__Work request__: Lift out all lines below that contain "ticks".

Source data:
..........

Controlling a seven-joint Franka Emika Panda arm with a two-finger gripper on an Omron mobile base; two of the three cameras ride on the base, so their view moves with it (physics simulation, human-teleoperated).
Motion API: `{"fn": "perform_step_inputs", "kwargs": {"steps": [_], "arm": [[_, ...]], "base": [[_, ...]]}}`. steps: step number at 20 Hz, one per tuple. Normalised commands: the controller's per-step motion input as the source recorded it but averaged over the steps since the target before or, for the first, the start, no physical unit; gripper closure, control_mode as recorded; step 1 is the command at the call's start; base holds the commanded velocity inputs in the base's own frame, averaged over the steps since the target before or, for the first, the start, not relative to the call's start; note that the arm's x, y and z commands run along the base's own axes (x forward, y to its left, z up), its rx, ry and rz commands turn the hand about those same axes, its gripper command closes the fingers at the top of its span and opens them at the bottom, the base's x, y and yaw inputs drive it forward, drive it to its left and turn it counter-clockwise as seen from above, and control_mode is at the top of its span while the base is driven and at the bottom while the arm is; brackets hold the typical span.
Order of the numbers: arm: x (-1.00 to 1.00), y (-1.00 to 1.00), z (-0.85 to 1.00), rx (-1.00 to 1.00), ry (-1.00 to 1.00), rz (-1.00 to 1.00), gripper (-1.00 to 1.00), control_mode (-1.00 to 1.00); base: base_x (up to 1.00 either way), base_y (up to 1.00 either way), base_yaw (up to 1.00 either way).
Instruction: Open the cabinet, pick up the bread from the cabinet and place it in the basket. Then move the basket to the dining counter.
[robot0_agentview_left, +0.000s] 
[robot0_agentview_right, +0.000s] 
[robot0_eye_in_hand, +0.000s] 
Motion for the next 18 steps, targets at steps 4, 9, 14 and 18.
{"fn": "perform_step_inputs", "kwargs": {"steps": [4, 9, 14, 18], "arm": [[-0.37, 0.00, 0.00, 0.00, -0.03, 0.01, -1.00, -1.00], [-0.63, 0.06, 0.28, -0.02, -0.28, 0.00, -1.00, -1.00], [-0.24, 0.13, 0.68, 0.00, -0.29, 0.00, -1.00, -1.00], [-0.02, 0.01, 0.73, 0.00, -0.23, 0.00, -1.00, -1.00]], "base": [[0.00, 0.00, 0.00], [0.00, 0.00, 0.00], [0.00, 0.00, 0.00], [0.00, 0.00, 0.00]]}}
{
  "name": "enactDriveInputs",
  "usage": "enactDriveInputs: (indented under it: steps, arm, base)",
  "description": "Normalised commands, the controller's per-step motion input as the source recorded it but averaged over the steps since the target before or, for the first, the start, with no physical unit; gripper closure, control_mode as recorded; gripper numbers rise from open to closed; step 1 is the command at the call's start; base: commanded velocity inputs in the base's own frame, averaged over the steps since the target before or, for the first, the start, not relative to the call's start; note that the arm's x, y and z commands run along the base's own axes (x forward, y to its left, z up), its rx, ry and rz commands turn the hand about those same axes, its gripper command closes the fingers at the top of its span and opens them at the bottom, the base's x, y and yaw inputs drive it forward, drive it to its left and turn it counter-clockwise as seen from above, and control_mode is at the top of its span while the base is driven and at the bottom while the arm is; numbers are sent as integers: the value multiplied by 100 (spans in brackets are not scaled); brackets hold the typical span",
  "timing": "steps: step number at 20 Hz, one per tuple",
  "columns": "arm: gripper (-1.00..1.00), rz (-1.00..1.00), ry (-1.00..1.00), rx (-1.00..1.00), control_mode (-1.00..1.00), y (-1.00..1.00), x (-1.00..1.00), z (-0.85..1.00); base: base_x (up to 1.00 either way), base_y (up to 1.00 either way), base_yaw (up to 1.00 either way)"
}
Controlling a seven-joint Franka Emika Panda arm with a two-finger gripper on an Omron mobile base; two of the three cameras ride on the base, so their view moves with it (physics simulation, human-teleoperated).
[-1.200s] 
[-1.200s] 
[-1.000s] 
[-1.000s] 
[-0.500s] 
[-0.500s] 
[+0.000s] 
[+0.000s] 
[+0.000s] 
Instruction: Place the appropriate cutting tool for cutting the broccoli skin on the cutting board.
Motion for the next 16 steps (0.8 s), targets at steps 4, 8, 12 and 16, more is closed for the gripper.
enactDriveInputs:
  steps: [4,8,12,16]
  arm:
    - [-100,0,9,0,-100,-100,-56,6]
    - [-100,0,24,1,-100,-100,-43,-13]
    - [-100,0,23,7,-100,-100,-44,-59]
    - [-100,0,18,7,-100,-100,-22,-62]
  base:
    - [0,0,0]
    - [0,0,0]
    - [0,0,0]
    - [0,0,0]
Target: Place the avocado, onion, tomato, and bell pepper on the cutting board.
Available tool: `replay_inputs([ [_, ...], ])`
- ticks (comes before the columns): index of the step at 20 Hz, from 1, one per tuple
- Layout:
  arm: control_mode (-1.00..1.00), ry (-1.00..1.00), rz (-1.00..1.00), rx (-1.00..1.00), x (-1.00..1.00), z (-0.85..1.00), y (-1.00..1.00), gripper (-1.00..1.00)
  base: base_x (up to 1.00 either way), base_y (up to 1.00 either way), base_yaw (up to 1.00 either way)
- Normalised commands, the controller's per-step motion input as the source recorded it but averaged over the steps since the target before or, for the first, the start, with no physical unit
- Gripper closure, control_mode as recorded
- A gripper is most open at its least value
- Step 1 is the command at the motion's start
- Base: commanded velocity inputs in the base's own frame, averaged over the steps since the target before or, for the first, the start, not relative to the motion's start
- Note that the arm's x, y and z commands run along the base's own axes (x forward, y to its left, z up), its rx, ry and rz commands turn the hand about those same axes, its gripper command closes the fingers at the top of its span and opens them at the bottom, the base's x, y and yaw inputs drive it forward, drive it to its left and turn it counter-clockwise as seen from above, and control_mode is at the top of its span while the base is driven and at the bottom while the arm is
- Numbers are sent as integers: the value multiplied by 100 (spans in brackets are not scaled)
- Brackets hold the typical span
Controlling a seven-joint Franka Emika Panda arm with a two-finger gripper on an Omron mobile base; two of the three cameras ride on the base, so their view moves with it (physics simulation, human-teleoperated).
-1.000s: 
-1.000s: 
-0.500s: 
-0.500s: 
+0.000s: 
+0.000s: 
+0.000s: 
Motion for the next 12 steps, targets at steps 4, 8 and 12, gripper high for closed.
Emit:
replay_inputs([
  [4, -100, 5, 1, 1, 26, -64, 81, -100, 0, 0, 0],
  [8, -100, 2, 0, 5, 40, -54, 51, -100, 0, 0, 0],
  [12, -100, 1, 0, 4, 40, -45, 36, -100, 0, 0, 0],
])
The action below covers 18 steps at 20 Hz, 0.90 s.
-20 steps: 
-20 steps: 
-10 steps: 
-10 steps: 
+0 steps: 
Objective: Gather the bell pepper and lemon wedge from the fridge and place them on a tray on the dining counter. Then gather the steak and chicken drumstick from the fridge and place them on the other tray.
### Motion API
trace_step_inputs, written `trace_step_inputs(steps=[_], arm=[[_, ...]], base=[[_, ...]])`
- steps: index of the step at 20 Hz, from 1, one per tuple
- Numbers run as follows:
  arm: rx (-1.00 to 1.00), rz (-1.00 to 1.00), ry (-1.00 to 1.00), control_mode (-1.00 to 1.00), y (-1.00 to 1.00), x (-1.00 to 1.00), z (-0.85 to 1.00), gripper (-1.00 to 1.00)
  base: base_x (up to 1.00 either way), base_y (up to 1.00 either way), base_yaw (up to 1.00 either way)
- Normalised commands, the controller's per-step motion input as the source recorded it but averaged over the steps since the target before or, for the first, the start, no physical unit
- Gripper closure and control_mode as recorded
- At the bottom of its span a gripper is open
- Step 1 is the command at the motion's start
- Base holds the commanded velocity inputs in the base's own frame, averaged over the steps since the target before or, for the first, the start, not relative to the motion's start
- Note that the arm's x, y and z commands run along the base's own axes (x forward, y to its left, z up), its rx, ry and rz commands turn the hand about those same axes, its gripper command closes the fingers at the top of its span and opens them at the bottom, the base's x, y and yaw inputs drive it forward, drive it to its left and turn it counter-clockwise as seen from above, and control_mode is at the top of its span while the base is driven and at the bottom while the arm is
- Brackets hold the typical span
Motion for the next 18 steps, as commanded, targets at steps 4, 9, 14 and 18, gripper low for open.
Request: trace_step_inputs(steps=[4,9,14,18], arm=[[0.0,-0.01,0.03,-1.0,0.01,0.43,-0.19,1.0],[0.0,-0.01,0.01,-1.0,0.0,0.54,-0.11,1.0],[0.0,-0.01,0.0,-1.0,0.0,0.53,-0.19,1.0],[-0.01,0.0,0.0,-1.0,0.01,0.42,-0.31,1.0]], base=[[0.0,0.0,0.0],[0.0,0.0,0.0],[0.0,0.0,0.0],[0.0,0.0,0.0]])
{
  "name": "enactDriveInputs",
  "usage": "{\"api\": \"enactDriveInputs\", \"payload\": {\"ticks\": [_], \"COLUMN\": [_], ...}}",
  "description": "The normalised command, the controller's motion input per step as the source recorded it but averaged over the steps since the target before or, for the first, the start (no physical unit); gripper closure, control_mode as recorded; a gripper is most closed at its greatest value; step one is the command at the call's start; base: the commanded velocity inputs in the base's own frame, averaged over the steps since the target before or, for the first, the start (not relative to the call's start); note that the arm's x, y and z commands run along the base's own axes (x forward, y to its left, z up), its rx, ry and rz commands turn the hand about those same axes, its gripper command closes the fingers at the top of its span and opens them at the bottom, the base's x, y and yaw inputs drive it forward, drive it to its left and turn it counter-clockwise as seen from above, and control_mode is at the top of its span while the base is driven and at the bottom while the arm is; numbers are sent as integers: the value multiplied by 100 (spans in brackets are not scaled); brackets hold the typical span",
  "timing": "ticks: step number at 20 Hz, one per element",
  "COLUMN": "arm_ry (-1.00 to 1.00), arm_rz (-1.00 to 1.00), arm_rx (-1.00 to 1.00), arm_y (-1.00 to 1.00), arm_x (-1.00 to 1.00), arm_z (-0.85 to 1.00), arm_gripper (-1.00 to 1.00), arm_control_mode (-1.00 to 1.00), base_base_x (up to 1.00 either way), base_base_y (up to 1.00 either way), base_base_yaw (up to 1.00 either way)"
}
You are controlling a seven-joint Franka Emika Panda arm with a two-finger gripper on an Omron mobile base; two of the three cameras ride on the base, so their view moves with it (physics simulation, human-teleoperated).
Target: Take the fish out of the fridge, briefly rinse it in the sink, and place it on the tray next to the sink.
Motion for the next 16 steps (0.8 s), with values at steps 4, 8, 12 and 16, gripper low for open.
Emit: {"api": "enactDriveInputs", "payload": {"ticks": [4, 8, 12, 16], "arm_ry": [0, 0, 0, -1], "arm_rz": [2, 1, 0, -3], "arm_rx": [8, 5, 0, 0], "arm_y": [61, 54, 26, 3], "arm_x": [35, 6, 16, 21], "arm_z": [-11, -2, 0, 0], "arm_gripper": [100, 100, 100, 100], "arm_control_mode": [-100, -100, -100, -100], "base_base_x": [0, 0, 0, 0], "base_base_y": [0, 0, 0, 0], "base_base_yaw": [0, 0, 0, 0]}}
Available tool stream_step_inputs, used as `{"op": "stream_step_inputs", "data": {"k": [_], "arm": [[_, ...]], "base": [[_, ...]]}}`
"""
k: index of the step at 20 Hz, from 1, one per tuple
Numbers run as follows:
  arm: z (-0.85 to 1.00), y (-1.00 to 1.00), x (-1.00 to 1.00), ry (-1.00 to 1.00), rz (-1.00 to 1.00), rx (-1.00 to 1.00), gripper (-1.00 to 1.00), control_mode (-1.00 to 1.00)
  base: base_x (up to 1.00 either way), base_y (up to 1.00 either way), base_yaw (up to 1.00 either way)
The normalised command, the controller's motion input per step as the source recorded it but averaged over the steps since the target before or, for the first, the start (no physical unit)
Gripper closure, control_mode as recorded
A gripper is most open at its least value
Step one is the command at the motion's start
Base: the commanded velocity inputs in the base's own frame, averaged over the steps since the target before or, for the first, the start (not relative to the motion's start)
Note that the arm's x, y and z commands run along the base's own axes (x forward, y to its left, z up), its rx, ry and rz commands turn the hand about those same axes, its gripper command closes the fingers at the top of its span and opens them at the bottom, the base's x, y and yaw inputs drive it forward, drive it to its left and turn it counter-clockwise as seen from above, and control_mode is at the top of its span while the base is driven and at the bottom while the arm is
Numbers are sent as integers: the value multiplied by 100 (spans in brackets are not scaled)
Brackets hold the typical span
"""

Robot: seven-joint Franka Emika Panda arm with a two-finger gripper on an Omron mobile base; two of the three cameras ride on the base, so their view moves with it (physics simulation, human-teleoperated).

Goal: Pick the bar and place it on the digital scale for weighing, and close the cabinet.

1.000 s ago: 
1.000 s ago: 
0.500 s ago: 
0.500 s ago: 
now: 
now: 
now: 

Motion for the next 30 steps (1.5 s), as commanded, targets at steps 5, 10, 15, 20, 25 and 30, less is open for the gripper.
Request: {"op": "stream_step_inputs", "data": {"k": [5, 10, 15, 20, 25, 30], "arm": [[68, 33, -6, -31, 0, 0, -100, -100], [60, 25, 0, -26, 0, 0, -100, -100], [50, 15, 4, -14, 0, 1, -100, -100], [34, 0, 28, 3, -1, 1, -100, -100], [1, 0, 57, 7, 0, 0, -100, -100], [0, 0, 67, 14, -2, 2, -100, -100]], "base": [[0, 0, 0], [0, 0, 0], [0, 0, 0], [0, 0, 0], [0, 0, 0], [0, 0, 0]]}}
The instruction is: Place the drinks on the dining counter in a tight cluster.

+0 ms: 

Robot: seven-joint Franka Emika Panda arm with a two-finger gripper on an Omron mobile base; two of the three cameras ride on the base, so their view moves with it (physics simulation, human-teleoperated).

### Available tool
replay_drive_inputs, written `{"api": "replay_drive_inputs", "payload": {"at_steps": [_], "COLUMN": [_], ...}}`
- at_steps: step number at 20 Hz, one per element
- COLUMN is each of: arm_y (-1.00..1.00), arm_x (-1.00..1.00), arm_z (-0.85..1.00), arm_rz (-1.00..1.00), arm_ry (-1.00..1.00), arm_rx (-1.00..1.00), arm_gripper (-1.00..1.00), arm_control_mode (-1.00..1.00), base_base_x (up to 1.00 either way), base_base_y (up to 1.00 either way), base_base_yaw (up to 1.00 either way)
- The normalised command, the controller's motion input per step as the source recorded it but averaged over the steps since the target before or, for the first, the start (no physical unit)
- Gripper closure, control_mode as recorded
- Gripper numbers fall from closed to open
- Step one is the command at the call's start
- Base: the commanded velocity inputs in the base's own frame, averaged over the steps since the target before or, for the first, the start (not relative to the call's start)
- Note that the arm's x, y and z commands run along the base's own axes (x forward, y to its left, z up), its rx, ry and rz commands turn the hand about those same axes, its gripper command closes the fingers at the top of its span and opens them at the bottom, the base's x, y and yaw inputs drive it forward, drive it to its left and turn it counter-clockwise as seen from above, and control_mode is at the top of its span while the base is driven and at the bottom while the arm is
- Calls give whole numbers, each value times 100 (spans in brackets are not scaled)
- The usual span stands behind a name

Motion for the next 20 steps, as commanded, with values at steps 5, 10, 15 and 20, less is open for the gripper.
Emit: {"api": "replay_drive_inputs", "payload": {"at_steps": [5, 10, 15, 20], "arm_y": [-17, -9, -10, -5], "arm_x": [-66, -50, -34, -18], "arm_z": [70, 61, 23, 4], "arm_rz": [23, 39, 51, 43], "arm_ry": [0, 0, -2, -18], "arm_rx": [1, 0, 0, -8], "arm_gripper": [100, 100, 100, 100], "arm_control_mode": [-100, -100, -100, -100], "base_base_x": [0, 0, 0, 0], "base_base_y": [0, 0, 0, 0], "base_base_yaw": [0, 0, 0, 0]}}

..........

__Output for this task__:
- ticks (comes before the columns): index of the step at 20 Hz, from 1, one per tuple
  "usage": "{\"api\": \"enactDriveInputs\", \"payload\": {\"ticks\": [_], \"COLUMN\": [_], ...}}",
  "timing": "ticks: step number at 20 Hz, one per element",
Emit: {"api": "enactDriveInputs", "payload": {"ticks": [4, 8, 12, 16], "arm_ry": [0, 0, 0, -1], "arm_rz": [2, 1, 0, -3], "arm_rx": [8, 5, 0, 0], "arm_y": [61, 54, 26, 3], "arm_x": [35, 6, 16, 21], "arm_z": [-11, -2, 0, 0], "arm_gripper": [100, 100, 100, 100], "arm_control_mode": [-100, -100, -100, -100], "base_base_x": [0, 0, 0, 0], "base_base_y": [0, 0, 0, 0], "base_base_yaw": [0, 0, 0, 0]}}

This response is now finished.